Documented Immigrants Face Barriers in Health Care, Other Professions
Limited English-language skills and a lack of U.S. credentials keep many documented immigrants from working as health care professionals or in other careers that they held in their native country, according to a report by the Washington, D.C.-based Migration Policy Institute, the Los Angeles Times reports.
According to the report, more than 1.3 million college-educated documented immigrants are unemployed or working in unskilled jobs in the U.S., with about one-fourth living in California.
Complicating matters for immigrants trained as health care professionals, U.S. medical systems also often require coursework that is not generally required abroad like psychiatric and maternity nursing, according to Julie Hughes-Lederer, interim director of the Los Angeles County Regional Health Occupations Resource Center.
Need for Physicians
California faces a shortage of health professionals who can speak the language and understand the state's diverse population, the Times reports.
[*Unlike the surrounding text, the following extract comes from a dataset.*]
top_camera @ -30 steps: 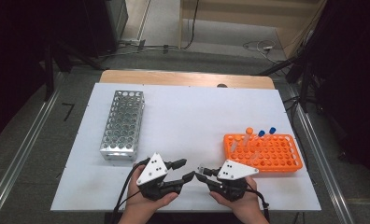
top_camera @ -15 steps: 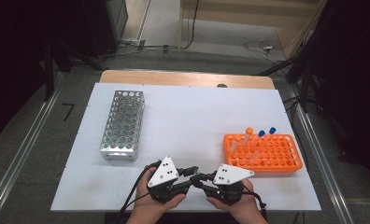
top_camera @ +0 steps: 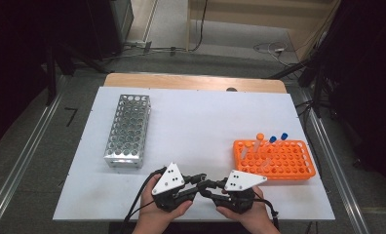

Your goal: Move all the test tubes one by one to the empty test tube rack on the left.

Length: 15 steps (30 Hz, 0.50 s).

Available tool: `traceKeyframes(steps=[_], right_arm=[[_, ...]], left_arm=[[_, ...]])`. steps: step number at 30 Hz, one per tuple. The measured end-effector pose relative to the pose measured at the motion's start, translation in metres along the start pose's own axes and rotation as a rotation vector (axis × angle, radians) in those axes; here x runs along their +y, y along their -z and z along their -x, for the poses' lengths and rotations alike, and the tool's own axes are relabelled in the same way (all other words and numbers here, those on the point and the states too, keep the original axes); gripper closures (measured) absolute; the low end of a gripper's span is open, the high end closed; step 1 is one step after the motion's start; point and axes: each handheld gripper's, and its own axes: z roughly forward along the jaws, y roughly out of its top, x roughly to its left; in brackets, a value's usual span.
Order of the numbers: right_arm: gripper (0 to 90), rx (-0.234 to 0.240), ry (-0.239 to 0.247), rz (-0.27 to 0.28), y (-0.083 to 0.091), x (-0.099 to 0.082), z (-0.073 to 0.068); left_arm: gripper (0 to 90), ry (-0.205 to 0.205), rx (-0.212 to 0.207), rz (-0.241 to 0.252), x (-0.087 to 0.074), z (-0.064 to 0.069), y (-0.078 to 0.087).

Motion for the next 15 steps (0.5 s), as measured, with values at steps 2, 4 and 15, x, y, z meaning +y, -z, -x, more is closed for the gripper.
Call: traceKeyframes(steps=[2,4,15], right_arm=[[57.5,-0.009,-0.007,0.007,0.002,0.000,0.001],[51.3,-0.014,-0.018,0.023,0.005,0.001,0.003],[14.0,-0.097,-0.080,0.114,0.038,0.004,0.019]], left_arm=[[76.5,0.006,0.001,0.014,0.001,-0.001,0.003],[76.5,0.005,0.013,0.020,0.002,-0.004,0.007],[76.5,0.022,0.065,0.029,0.003,-0.016,0.021]])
According to data compiled by the Welcome Back Initiative -- a program that aims to help immigrants overcome barriers to practicing in the state -- Hispanics make up 35.5% of California's population but only 5.2% of its physicians and 5.7% of its registered nurses.
In addition, the nation's physician shortage could be compounded by the retirement of the baby boomers, according to Michael Fix, senior vice president of MPI.
To help immigrant professionals work in their original careers, the MPI report advocates:
- More language and workforce training;
- National coordination of credential criteria;
- Three-year transitional visas; and
- Expansion of programs that help documented immigrants obtain necessary credentials to work in their field of training (Watanabe, Los Angeles Times, 11/11).